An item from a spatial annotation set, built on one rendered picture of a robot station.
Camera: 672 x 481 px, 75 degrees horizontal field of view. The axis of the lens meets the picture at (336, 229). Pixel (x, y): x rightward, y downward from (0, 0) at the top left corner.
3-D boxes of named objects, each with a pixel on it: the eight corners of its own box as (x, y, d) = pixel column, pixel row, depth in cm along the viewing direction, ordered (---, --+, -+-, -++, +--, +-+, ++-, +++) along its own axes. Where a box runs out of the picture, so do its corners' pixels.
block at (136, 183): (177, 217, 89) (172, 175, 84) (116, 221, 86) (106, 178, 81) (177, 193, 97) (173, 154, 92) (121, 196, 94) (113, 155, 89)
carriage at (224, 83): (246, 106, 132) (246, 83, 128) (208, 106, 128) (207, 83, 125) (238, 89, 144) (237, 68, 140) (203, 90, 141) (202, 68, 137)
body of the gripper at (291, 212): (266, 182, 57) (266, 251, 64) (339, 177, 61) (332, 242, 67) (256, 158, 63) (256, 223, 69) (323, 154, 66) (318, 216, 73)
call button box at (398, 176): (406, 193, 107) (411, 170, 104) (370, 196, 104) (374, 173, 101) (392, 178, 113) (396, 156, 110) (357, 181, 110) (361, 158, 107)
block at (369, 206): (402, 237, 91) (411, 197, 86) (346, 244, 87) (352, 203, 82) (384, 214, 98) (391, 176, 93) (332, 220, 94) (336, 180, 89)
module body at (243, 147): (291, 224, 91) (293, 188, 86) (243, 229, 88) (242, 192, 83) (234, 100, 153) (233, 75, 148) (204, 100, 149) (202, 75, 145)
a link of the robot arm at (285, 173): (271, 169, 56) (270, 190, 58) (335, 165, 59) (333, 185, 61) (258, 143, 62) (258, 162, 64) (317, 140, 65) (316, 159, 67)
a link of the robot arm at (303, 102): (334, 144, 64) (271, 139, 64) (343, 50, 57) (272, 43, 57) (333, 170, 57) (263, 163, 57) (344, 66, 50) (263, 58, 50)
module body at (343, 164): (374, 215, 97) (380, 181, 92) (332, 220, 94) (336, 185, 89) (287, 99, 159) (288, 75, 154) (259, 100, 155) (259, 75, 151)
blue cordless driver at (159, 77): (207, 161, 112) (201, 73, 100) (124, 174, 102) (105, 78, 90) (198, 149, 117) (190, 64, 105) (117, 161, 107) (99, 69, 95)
============================================================
Return each line above exactly as it appears.

An item from a spatial annotation set, built on one rendered picture of a robot station.
Camera: 672 x 481 px, 75 degrees horizontal field of view. The axis of the lens meets the picture at (336, 229). Pixel (x, y): x rightward, y downward from (0, 0) at the top left corner.
3-D boxes of named objects, each with a pixel on it: the eight corners of its own box as (x, y, d) = pixel column, pixel row, depth in cm along the viewing direction, ordered (---, --+, -+-, -++, +--, +-+, ++-, +++) along its own axes. Where a box runs out of the picture, so do its corners' pixels.
block at (136, 183): (177, 217, 89) (172, 175, 84) (116, 221, 86) (106, 178, 81) (177, 193, 97) (173, 154, 92) (121, 196, 94) (113, 155, 89)
carriage at (224, 83): (246, 106, 132) (246, 83, 128) (208, 106, 128) (207, 83, 125) (238, 89, 144) (237, 68, 140) (203, 90, 141) (202, 68, 137)
body of the gripper at (291, 212): (266, 182, 57) (266, 251, 64) (339, 177, 61) (332, 242, 67) (256, 158, 63) (256, 223, 69) (323, 154, 66) (318, 216, 73)
call button box at (398, 176): (406, 193, 107) (411, 170, 104) (370, 196, 104) (374, 173, 101) (392, 178, 113) (396, 156, 110) (357, 181, 110) (361, 158, 107)
block at (369, 206): (402, 237, 91) (411, 197, 86) (346, 244, 87) (352, 203, 82) (384, 214, 98) (391, 176, 93) (332, 220, 94) (336, 180, 89)
module body at (243, 147): (291, 224, 91) (293, 188, 86) (243, 229, 88) (242, 192, 83) (234, 100, 153) (233, 75, 148) (204, 100, 149) (202, 75, 145)
a link of the robot arm at (285, 173): (271, 169, 56) (270, 190, 58) (335, 165, 59) (333, 185, 61) (258, 143, 62) (258, 162, 64) (317, 140, 65) (316, 159, 67)
a link of the robot arm at (303, 102): (334, 144, 64) (271, 139, 64) (343, 50, 57) (272, 43, 57) (333, 170, 57) (263, 163, 57) (344, 66, 50) (263, 58, 50)
module body at (343, 164): (374, 215, 97) (380, 181, 92) (332, 220, 94) (336, 185, 89) (287, 99, 159) (288, 75, 154) (259, 100, 155) (259, 75, 151)
blue cordless driver at (159, 77): (207, 161, 112) (201, 73, 100) (124, 174, 102) (105, 78, 90) (198, 149, 117) (190, 64, 105) (117, 161, 107) (99, 69, 95)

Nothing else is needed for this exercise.